Again, the trade shocked “the hockey world.”

Wings get away from grind with desert respite

Young Hall was developing in the minors, but it seemed he would likely wait years to replace the best goalie in the league.

But Sawchuk, Marcel Bonin, Lorne Davis and Vic Stasiuk went to the Bruins two months after the Wings’ third Stanley Cup in four years, for Gilles Boisvert, Real Chevrefils, Norm Corcoran, Warren Godfrey and Ed Sandford.

“We let Sawchuk go because we found ourselves with two top goalies,” Adams said, according to The Detroit News. “Hall is more advanced now than Sawchuk when he joined us and all the players insist Glenn has been NHL material for the past year.

“It was a case of trading one of them and Sawchuk is the established player. Consequently, he brought a better offer.”

The Bruins’ rookie general manager Lynn Patrick was so daunted by the major deal, Adams said he did quite a bit of hand-holding in the negotiations.

But Patrick reveled in the results.

“In our wildest dreams, we didn’t think we could pry loose a guy of Sawchuk’s status,” Patrick said.

It might have seemed like another master stroke for “Trader Jack” Adams. But it was not to be this time. The trade was part of what Howe and a generation of Red Wings fans considered the dismantling of the best franchise in the NHL.

It would be 42 years before the Wings finally won another Stanley Cup.

“You’ve got to guess right,” Adams said, according to The News, the day after the trade. “If we’ve calculated correctly, the Red Wings will be better next season.”

They were not.

Trading Sawchuk was such a bad idea, Adams had to get him back. To do so, two seasons later he parted with the John Bucyk, who would score 556 career goals, win two Stanley Cups and enter the Hockey Hall of Fame in a lengthy career for the Bruins.

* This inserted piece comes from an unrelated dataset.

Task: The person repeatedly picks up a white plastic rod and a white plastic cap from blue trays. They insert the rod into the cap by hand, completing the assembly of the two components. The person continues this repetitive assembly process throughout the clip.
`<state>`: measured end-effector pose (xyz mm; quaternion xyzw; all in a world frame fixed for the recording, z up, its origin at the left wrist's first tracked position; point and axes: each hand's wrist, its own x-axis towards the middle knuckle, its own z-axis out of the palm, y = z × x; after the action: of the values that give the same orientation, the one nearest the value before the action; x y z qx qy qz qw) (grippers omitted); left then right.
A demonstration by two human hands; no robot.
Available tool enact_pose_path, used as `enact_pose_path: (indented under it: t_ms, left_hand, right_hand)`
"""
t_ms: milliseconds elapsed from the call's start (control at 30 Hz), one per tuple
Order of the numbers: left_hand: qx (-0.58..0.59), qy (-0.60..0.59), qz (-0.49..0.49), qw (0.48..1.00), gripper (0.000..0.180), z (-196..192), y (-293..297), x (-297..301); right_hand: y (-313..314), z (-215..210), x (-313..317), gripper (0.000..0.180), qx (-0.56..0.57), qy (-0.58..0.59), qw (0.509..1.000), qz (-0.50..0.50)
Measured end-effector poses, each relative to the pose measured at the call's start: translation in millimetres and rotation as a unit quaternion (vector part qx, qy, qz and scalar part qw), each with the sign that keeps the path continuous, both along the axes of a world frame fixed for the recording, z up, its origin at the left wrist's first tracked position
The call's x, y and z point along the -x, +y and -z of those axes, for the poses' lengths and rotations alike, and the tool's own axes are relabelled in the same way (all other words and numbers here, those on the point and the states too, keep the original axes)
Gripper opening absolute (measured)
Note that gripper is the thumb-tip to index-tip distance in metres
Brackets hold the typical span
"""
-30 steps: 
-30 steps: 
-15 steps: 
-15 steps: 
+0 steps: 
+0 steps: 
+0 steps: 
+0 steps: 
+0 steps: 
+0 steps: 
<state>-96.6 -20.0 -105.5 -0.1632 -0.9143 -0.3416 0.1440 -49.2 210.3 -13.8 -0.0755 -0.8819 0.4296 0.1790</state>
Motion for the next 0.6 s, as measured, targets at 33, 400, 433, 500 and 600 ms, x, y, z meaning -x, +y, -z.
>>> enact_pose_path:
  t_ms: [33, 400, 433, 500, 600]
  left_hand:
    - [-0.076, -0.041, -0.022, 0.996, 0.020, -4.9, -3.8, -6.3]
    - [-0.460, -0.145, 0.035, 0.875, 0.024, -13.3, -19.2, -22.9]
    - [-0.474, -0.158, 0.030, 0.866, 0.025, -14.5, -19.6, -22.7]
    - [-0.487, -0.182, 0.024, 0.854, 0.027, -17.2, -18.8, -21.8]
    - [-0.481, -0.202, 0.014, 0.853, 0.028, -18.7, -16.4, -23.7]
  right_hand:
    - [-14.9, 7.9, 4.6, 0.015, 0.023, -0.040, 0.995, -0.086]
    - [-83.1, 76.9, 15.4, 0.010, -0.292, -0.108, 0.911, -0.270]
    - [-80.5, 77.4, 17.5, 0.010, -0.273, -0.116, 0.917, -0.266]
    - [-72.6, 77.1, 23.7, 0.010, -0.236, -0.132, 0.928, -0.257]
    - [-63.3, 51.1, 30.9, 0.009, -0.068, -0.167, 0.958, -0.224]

The controversy would continue through much of the 1960s. With Sawchuk’s career fading, Hall excelled and when the Red Wings narrowly missed some Stanley Cups many fans thought Hall would have made the difference.

In more recent years, the Red Wings had to trade Mike Vernon after Stanley Cup in order to retain a young, but accomplished, Chris Osgood with a waiver draft approaching, and Dominik Hasek, Curtis Joseph and Manny Legace made for some awkward moments in the room.

Talk of the trio of terrific goaltenders and the tempestuous trades went on and on. Wings fans passed on word of the comings and goings of the great goalies as part of the lore of the franchise.

Sawchuk dominated the league in his first stint in Detroit, and was among the best goalies in the second.

Lumley won the Vezina Trophy for the Leafs in 1954 and amassed 330 career wins.

Traded to the Black Hawks in a deal in which Adams jettisoned Ted Lindsay for trying to organize the players union, Hall was a 10-time All-Star, three-time Vezina winner and won both a Stanley Cup and the Conn Smythe Trophy for most valuable player in the playoffs.

The trio and their iconoclast of a general manager were sources of controversy that, across generations, became an obsession.